Difficult Calculus II integral

[QuarkCharmer]

Homework Statement

$$\int_{-1}^{0} \frac{e^{\frac{1}{x}}}{x^{3}}dx$$
Solve the integral and determine if it converges/diverges ect.

Homework Equations

The Attempt at a Solution

$$\int_{-1}^{0} \frac{e^{\frac{1}{x}}}{x^{3}}dx$$
$$\lim_{t \to 0}\int_{-1}^{t} \frac{e^{\frac{1}{x}}}{x^{3}}dx$$

$u = \frac{1}{x}$
$du = \frac{1}{x^{2}}dx$

$$\lim_{t \to 0}\int_{-1}^{\frac{1}{t}} \frac{e^{u}(-x^{2})}{x^{3}}du$$
$$\lim_{t \to 0}\int_{-1}^{\frac{1}{t}} \frac{-e^{u}}{x} du$$
$$x = \frac{1}{u}$$
$$\lim_{t \to 0}\int_{-1}^{\frac{1}{t}} \frac{-e^{u}}{\frac{1}{u}} du$$
$$\lim_{t \to 0} \int_{-1}^{\frac{1}{t}} -e^{u}u du$$

$v = u$
$dv = du$
$w = -e^{u}$
$dw = -e^{u}du$

$$\lim_{t \to 0} (-e^{u}u)_{-1}^{\frac{1}{t}} - \int_{-1}^{\frac{1}{t}} -e^{u}du$$

$$\lim_{t \to 0} (\frac{-e^{\frac{1}{t}}}{t} + e^{-1}(-1)) - (-e^{\frac{1}{t}}+e^{-1})$$

$$\lim_{t \to 0} (\frac{-e^{\frac{1}{t}}}{t}-e^{-1}) + e^{\frac{1}{t}}-e^{-1}$$

$$\lim_{t \to 0} (e^{\frac{1}{t}}-\frac{e^{\frac{1}{t}}}{t}-2e^{-1})$$

And now I can't solve this limit. What am I doing wrong here? I put the limit into my TI-89 and as I thought it is undefined.
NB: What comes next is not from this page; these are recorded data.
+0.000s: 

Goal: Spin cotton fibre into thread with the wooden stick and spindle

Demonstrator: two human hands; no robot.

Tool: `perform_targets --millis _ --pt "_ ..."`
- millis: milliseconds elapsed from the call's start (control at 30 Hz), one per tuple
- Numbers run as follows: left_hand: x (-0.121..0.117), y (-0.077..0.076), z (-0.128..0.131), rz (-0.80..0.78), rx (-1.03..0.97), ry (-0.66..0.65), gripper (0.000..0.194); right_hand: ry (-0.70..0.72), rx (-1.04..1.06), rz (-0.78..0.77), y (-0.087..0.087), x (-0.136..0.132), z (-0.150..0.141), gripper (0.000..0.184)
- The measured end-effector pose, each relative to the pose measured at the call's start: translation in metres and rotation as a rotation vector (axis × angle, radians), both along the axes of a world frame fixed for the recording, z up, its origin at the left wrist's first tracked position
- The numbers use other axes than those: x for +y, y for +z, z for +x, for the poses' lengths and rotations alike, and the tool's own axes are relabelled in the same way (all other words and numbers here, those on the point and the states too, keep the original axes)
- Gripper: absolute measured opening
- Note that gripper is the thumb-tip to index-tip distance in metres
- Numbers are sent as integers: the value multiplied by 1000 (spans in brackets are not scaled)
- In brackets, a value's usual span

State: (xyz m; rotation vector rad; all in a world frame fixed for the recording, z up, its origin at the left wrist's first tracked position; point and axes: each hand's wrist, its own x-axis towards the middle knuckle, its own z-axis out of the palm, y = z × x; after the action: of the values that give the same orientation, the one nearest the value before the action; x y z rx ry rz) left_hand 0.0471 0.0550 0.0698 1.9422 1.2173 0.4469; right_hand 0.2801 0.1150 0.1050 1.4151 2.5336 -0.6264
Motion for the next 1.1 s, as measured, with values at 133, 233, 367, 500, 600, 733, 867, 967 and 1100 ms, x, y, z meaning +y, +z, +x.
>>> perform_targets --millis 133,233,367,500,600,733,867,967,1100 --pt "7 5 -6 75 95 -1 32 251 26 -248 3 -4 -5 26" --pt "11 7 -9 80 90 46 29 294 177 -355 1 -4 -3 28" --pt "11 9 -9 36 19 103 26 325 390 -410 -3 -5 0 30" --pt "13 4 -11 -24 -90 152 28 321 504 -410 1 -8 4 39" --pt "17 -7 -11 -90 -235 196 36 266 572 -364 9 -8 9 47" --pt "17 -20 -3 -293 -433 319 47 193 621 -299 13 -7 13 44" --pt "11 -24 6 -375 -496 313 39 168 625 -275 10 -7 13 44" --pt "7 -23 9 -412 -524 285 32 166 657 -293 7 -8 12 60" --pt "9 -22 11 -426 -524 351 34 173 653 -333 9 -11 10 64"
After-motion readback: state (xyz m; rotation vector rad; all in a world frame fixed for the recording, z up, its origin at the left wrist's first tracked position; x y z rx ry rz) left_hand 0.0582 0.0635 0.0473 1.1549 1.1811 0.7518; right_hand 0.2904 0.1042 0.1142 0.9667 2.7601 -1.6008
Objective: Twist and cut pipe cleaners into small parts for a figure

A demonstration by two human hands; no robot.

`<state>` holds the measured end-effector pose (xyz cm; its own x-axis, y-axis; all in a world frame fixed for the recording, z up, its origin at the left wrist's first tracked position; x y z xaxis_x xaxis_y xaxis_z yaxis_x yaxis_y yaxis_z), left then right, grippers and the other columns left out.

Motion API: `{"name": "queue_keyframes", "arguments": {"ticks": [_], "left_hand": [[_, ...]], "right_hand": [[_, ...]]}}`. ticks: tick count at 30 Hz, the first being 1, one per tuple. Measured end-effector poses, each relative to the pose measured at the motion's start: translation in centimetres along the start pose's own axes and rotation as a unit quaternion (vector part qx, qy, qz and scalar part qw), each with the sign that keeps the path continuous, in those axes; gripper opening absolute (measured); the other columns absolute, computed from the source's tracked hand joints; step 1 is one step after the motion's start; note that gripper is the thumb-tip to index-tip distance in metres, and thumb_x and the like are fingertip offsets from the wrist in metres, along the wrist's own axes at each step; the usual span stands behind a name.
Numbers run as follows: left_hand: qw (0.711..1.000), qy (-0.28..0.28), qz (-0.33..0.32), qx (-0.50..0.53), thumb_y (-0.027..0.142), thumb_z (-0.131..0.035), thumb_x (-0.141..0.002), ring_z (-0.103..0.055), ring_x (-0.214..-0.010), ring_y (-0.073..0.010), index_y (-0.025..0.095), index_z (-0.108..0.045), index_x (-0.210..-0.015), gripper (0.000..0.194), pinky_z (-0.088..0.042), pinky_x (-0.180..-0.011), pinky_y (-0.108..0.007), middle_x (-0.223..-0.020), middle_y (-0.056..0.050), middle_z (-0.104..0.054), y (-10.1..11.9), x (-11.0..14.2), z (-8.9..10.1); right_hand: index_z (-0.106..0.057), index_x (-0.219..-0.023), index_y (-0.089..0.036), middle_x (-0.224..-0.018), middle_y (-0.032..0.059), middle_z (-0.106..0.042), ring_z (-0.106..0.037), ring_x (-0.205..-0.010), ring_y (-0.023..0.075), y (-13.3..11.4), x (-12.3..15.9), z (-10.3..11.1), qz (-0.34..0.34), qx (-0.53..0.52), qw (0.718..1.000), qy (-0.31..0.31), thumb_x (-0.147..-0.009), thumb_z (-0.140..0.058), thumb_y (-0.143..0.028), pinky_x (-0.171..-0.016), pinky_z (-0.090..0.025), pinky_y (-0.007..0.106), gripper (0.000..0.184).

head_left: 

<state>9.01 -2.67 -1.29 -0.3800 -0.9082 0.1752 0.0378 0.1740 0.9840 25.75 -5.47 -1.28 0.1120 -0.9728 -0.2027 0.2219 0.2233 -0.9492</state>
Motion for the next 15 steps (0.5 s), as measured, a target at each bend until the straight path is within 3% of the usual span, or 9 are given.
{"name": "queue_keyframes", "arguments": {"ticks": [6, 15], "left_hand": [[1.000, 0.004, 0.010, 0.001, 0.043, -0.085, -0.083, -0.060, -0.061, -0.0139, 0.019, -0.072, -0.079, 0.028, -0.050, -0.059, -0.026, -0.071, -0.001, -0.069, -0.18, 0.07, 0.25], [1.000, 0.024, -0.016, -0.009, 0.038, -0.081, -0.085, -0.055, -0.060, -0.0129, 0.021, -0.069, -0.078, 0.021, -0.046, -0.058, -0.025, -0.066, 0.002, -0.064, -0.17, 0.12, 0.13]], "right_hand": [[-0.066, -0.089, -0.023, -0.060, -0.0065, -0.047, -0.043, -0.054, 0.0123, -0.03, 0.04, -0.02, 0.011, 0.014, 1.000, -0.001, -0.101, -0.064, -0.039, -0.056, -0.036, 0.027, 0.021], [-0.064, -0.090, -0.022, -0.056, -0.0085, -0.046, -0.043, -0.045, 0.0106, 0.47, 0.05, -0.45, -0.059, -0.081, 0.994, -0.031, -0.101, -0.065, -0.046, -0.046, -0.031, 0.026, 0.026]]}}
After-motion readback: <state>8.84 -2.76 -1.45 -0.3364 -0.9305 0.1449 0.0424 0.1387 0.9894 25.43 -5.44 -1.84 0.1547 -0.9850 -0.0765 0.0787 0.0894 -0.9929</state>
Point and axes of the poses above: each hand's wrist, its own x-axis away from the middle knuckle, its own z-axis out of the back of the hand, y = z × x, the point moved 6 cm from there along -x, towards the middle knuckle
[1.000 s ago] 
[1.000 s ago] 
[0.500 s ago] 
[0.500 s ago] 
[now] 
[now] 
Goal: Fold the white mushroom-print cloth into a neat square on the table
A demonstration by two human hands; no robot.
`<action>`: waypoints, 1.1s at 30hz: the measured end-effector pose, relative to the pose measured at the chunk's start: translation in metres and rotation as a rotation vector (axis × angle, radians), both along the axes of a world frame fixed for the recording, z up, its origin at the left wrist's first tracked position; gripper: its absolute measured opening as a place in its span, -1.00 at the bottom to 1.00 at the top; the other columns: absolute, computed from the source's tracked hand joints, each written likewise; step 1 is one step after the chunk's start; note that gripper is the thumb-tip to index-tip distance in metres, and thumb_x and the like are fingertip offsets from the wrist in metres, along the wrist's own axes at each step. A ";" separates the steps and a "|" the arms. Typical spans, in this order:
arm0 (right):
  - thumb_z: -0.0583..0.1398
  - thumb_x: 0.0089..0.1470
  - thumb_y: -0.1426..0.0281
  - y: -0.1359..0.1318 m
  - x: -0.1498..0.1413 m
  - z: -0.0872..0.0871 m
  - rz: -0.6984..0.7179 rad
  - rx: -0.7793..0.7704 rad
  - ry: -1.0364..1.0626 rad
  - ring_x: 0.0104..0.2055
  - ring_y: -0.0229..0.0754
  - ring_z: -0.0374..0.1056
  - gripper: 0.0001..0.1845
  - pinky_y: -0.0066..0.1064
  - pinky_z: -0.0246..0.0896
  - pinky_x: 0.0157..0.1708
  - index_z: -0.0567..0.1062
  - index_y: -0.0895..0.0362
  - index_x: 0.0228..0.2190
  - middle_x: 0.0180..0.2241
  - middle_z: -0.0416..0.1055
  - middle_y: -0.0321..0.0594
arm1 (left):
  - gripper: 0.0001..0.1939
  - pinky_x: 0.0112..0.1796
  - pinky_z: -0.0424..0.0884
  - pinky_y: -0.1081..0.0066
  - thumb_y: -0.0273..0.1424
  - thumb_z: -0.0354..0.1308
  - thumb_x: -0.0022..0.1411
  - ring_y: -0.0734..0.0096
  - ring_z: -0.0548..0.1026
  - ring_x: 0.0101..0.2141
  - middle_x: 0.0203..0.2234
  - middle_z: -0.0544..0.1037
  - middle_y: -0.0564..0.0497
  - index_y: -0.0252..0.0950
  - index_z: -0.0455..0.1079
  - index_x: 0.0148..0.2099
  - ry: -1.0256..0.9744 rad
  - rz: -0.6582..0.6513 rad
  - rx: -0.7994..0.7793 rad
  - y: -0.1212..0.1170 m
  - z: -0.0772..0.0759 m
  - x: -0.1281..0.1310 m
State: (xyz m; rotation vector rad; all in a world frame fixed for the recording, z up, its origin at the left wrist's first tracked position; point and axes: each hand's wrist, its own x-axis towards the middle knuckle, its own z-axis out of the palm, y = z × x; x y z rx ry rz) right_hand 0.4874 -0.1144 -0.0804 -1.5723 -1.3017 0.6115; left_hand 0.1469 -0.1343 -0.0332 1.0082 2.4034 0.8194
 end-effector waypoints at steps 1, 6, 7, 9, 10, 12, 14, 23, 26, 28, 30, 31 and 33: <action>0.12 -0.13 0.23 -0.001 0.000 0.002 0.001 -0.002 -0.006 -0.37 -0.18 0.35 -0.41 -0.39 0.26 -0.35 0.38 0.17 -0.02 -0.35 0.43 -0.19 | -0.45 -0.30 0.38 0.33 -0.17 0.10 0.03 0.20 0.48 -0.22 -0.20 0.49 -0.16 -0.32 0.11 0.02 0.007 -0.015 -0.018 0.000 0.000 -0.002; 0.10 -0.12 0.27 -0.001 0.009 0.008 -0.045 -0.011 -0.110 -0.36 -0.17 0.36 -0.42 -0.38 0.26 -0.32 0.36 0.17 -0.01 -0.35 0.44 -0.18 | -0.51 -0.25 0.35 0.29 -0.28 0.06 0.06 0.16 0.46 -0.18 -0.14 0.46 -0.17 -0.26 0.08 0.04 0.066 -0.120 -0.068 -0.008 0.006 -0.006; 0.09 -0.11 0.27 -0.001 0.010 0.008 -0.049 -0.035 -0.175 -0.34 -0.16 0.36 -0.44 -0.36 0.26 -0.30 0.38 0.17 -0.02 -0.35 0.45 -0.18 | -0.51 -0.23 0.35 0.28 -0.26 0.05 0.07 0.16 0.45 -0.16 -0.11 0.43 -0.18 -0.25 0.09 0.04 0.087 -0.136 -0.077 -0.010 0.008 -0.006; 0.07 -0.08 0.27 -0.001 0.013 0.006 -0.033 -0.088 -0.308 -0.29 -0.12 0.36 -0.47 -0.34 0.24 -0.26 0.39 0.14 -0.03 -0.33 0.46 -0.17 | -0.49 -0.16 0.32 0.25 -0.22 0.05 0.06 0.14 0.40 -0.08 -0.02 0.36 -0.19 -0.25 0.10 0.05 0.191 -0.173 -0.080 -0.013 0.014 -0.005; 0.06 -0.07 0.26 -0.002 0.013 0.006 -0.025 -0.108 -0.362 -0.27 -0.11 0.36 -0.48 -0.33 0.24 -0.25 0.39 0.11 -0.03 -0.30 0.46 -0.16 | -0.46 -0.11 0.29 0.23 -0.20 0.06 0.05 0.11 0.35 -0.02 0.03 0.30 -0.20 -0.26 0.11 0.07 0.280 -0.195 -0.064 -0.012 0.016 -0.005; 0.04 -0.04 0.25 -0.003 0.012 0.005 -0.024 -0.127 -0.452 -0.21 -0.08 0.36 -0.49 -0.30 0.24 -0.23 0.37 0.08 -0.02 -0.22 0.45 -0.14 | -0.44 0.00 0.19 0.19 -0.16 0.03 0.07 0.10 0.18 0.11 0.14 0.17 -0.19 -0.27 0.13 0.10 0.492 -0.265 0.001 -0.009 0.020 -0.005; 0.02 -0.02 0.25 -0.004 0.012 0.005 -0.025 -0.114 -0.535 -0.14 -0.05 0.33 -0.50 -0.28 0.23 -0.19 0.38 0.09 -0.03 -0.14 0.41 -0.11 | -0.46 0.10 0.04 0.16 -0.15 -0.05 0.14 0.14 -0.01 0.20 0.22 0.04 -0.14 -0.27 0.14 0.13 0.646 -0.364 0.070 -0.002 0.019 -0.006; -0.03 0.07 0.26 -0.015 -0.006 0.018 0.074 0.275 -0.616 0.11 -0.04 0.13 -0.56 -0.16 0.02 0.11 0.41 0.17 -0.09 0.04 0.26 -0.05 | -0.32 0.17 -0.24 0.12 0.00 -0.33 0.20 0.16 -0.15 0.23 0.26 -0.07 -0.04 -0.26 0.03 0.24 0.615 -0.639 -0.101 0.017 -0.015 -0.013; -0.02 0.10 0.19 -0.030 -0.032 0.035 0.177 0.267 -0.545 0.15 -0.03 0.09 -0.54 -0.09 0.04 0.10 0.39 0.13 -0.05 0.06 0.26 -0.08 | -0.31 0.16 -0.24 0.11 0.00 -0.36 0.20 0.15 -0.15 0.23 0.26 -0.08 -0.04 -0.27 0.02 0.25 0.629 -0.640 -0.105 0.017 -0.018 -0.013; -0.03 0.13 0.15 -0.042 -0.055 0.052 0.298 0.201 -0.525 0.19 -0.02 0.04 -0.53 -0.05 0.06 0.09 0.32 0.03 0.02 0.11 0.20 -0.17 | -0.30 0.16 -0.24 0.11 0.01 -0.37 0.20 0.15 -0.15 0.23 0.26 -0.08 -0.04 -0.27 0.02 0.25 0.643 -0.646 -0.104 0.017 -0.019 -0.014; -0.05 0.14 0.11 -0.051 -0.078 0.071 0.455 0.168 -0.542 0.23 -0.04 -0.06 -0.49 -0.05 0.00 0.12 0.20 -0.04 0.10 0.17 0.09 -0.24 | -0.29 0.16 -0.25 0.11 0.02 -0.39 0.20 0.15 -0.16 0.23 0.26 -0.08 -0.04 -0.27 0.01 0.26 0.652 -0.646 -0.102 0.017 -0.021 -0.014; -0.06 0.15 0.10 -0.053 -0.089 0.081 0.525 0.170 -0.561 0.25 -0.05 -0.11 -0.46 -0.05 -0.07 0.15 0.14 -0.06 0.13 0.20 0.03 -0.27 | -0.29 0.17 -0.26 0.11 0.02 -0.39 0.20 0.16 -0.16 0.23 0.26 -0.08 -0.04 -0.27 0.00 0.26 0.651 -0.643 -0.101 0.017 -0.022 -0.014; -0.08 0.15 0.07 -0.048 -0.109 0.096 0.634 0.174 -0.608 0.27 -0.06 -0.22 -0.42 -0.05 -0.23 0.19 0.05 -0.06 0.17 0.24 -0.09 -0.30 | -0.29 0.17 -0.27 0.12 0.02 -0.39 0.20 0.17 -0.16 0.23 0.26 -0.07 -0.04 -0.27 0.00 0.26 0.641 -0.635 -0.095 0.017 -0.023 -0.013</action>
I know the solution is that it converges to $\frac{-2}{e}$ but I can't seem to get there.

 

[SammyS]

The indefinite integral, $\displaystyle \int\, \frac{e^{\frac{1}{x}}}{x^{3}}dx$

becomes $\displaystyle -e^{u}u - \int\, -e^{u}du\,,$ where u = 1/x

$\displaystyle = -e^{u}u + e^u<br /> +C\,.$

Back substituting (u=1/x) gives:

$\displaystyle \int\, \frac{e^{\frac{1}{x}}}{x^{3}}dx=-\frac{e^{1/x}}{x}+e^{1/x}+C$

Now, evaluate $\displaystyle \lim_{t \to 0}\int_{-1}^{t} \frac{e^{\frac{1}{x}}}{x^{3}}dx \,.$